In Tharaka Nithi County, employees are a worried lot as they are yet to receive their January salaries. Speaking to The Standard, nurses, doctors and agricultural extension officers said they were yet to receive their salaries from the county government.
Workers’ allowances
County Executive for Finance Eliud Mate said they had not paid the workers but blamed the situation on the National Treasury, which had not included the health workers’ allowances in their disbursement.
“I went to the Treasury offices on Friday to find out what was going on and why they had not sent full amounts to our accounts and they said they would clear it up soon,” Mr Mate said.
He added that the county government did not want to pay the workers half the amount because the employees might have thought the county had slashed their pay.
“We decided to hold back on paying wages without allowances until Treasury sorts out the situation,” Mate explained.
In Nyeri County, doctors and nurses voiced their concern over the disparity in the wages that the county government is paying them and what they used to earn at the national level.
Even more confusing is the fact that only half the number of nurses transferred had been paid by yesterday.
Those who had been paid, however, said their risk and uniform allowances had been slashed. According to the nurses, the risk allowance is usually Sh3,850 while uniform allowance is Sh50,000 annually.
Doctors in the county confirmed they had been paid less the non-practising allowance they had wanted introduced.
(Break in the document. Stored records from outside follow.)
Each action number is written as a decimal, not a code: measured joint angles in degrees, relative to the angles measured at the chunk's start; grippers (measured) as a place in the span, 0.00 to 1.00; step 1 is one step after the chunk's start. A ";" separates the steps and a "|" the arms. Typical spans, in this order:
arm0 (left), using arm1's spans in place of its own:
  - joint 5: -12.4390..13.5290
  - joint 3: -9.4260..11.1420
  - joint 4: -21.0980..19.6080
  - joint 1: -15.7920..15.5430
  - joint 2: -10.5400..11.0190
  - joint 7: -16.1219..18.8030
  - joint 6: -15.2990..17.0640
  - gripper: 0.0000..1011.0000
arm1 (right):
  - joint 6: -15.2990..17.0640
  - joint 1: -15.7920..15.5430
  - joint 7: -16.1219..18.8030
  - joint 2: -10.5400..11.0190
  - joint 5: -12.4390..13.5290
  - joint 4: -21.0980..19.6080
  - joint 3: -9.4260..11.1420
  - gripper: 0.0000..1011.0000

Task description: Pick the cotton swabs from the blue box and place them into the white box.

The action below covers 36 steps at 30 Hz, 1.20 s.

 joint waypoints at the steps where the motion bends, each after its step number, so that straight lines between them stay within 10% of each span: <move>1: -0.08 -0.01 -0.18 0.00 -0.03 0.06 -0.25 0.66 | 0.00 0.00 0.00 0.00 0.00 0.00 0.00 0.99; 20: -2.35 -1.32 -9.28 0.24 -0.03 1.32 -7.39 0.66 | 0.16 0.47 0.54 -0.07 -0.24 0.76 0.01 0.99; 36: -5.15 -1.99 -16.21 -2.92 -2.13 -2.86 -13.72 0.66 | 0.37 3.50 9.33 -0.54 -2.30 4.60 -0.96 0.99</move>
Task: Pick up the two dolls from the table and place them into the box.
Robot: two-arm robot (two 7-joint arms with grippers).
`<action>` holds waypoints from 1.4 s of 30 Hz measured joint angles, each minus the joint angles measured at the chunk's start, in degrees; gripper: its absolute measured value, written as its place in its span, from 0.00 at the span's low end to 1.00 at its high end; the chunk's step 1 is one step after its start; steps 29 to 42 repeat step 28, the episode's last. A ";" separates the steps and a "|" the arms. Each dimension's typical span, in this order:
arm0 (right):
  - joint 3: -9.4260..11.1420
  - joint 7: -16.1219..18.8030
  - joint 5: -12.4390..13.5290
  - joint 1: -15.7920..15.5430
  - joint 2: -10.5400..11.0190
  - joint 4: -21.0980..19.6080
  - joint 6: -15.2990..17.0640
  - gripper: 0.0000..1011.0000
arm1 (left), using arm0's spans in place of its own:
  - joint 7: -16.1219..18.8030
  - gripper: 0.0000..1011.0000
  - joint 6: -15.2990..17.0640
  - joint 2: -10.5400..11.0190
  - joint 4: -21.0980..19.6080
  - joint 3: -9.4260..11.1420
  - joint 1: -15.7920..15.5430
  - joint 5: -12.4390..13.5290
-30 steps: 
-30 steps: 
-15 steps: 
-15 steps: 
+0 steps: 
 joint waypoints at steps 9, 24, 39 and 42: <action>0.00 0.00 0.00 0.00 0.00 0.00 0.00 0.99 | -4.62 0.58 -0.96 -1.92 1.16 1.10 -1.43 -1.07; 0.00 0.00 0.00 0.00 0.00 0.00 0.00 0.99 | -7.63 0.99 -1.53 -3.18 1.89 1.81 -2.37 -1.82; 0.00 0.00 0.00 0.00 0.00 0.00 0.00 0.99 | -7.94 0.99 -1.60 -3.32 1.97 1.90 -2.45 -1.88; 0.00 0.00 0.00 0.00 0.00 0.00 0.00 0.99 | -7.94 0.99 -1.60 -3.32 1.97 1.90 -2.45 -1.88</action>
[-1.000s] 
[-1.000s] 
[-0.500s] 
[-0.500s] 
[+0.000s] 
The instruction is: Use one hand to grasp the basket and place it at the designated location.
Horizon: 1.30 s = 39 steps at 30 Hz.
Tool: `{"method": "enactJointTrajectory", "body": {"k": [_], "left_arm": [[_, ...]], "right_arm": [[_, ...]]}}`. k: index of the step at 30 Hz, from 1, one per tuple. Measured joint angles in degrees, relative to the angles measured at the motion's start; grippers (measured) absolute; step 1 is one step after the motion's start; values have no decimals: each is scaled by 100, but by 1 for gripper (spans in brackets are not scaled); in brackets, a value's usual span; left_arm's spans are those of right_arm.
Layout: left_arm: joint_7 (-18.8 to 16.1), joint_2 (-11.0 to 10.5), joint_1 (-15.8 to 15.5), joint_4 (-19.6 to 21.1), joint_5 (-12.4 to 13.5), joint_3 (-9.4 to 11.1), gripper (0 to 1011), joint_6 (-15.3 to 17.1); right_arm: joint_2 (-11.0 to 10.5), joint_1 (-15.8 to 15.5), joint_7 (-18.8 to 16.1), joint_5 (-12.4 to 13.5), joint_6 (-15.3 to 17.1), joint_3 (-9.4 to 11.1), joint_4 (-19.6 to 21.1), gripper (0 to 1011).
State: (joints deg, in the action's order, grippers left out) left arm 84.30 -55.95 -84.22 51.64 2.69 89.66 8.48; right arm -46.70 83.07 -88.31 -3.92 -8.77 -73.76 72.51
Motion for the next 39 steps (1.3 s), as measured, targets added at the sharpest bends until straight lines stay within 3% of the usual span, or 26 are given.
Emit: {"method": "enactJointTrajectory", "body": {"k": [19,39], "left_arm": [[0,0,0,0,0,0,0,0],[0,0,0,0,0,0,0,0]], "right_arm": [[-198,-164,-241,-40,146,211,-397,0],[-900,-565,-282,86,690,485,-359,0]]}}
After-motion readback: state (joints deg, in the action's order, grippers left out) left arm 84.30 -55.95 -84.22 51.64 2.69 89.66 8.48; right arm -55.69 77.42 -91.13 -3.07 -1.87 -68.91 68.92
In the agricultural sector, veterinary officers said they were paid but the risk allowance was not included.
In what spells doom for staff seconded to the counties, Public Service Commission (PSC) chairperson Margaret Kobia two weeks ago urged public officers in the devolved services of health and agriculture to apply for jobs advertised by the counties.
Addressing a summit of governors in Naivasha, Ms Kobia said there was no guarantee that the seconded staff would be retained on the national payroll should the counties fail to absorb them in the ongoing staff rationalisation exercise.
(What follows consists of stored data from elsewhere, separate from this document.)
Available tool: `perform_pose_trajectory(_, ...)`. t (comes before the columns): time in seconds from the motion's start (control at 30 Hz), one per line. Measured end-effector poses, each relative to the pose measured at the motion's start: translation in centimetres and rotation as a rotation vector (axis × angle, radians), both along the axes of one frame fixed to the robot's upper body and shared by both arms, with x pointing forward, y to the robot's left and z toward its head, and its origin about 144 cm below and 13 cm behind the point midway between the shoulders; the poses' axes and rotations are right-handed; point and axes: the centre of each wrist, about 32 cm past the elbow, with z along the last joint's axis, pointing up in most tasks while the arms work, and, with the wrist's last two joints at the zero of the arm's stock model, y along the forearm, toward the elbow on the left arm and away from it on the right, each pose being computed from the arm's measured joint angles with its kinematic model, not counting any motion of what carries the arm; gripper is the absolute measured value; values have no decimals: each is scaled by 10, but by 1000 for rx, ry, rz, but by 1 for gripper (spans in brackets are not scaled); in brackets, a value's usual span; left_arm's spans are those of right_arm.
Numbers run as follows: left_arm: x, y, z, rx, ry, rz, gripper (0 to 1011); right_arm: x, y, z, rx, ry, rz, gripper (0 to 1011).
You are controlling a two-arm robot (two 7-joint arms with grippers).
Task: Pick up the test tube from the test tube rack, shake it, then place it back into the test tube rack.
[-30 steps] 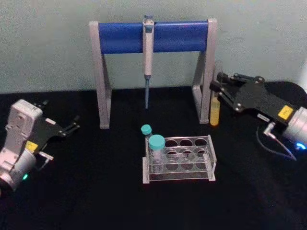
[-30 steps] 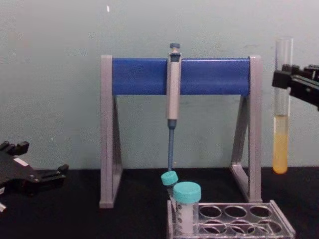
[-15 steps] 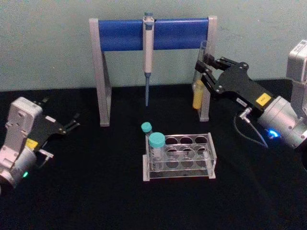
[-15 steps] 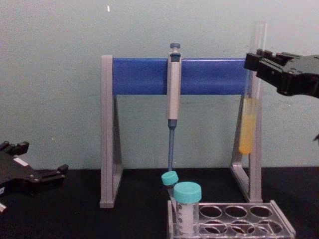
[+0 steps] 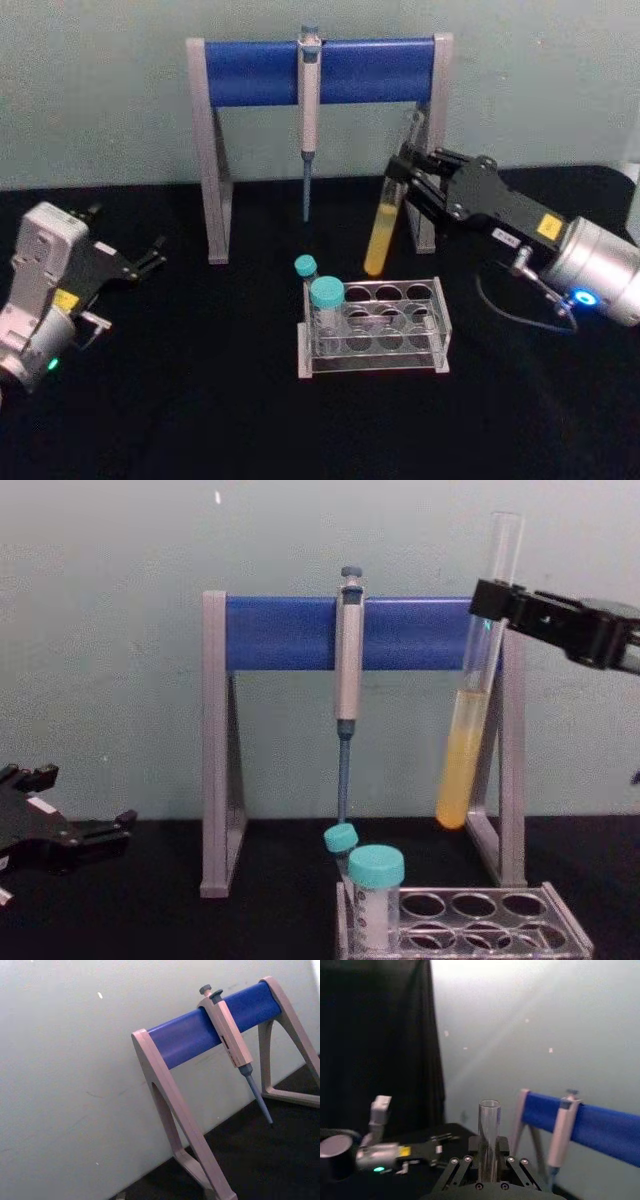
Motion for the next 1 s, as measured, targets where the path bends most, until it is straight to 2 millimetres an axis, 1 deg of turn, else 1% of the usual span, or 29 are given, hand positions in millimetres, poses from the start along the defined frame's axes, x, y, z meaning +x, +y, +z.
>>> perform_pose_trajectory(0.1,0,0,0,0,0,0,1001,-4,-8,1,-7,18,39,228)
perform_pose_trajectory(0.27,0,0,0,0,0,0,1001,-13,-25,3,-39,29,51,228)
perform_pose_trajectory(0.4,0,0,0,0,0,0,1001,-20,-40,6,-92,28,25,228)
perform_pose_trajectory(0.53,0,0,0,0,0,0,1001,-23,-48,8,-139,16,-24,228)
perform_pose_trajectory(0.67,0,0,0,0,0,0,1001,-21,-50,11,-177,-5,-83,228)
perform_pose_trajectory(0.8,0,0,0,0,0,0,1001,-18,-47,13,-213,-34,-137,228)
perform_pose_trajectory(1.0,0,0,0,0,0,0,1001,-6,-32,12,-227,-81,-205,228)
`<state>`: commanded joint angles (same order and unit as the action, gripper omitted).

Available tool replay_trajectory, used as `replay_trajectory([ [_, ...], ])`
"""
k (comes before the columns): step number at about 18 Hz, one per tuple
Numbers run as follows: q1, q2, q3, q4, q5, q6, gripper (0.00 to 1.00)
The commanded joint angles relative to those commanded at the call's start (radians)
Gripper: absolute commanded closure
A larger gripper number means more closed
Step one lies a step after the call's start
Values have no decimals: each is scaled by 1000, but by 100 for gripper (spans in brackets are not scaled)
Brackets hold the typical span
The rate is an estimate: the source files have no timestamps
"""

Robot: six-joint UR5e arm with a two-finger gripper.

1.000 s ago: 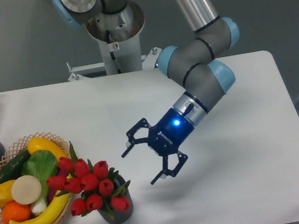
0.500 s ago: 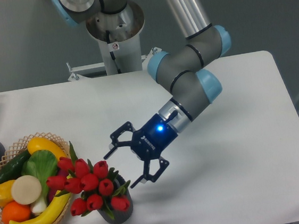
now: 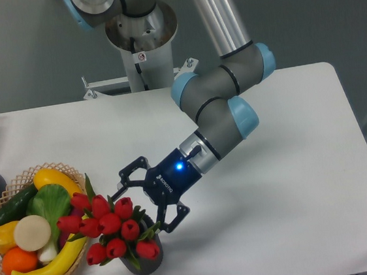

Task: Pick up the flowers from the vase
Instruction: 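Close the gripper around the red tulip stems above the vase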

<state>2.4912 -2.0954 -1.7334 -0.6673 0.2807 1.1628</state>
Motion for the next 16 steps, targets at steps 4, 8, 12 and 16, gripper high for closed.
replay_trajectory([
  [4, -8, -9, 11, 0, 2, 0, 7],
  [8, -18, -17, 12, 0, 2, 0, 33],
  [12, -18, -15, 12, 0, 2, 0, 58],
  [16, -17, -12, 12, 0, 2, 0, 66],
])
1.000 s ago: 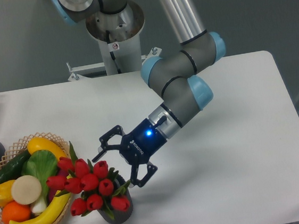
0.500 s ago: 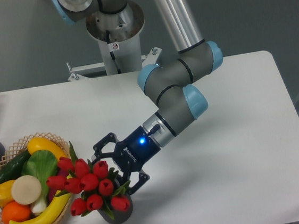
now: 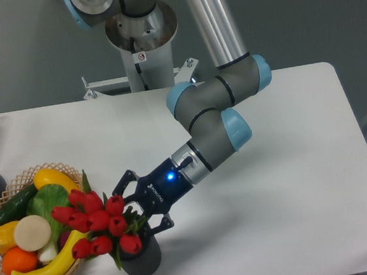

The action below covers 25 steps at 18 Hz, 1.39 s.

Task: Pick up the flowers from the vase
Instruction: 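Close the gripper around the red tulip stems above the vase, then lift the gripped tulips up out of the grey vase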

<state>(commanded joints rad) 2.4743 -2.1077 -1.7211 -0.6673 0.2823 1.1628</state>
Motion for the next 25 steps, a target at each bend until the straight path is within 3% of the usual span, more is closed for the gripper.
replay_trajectory([
  [13, 9, 15, -6, -2, -8, -11, 67],
  [20, 20, 83, -8, -2, -51, -58, 67],
  [25, 21, 86, 11, -2, -54, -89, 67],
])
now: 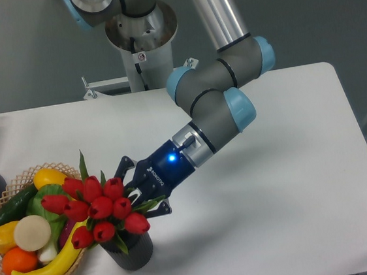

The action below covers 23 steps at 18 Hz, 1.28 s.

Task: Pick up the flowers from the vase
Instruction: 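Lift the gripped tulips up out of the grey vase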

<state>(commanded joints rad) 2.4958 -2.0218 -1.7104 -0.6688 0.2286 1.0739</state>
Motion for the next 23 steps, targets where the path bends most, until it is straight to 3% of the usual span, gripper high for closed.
replay_trajectory([
  [10, 0, 35, 54, 0, -20, -94, 67],
  [23, -6, 35, 152, 0, -44, -192, 67],
])
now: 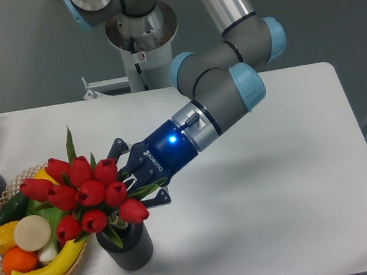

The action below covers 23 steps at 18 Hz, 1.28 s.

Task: Pick up the flowers from the vase
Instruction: 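Lift the gripped tulips up out of the grey vase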

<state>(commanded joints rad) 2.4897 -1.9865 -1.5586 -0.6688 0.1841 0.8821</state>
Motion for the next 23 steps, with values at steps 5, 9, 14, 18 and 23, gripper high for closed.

“What should be made clear to the staff seconded to the counties is that they should apply for jobs in the regional governments as we do not have positions for them once the counties release them,” Kobia said.
60,000 employees
This will come as a bombshell to the over 60,000 employees seconded to the 47 counties since devolved governments took effect in April.
The latest developments have set the stage for a duel between counties and the public service.
Kenya Animal Health Practitioners Union chair Miheso Mulembani told The Standard that counties had started on a wrong footing and that their indifference towards seconded employees would affect service delivery in the counties.
“Counties have got it all wrong by slashing our allowances,” Mulembani said, adding that the scrapping of risk allowances, for instance, would kill the little morale doctors had for working in high risk environments.
Wajir Governor Ahmed Abdullahi Mohammed, however, attributed the payroll hitch to “teething problems of a new system”.
“Counties have begun paying their workforce but this might take some time depending on individual counties,” Abdullahi, who is also the Governors’ Council Finance Committee chairman, said.
Ghost workers
Allaying fears of possible job losses, James Ongwae, chairman of the Human Resource Committee of the Governor’s Council, said the issue of ghost workers remains a challenge.
Council Chairman Isaac Ruto dismissed reports of any stand-off between counties and transferred employees, saying counties began paying them even before the national payroll was devolved.
“We have been paying staff seconded to counties by sending the money to the national government. What has changed now is that counties will handle the payroll at the county level,” Mr Ongwae said.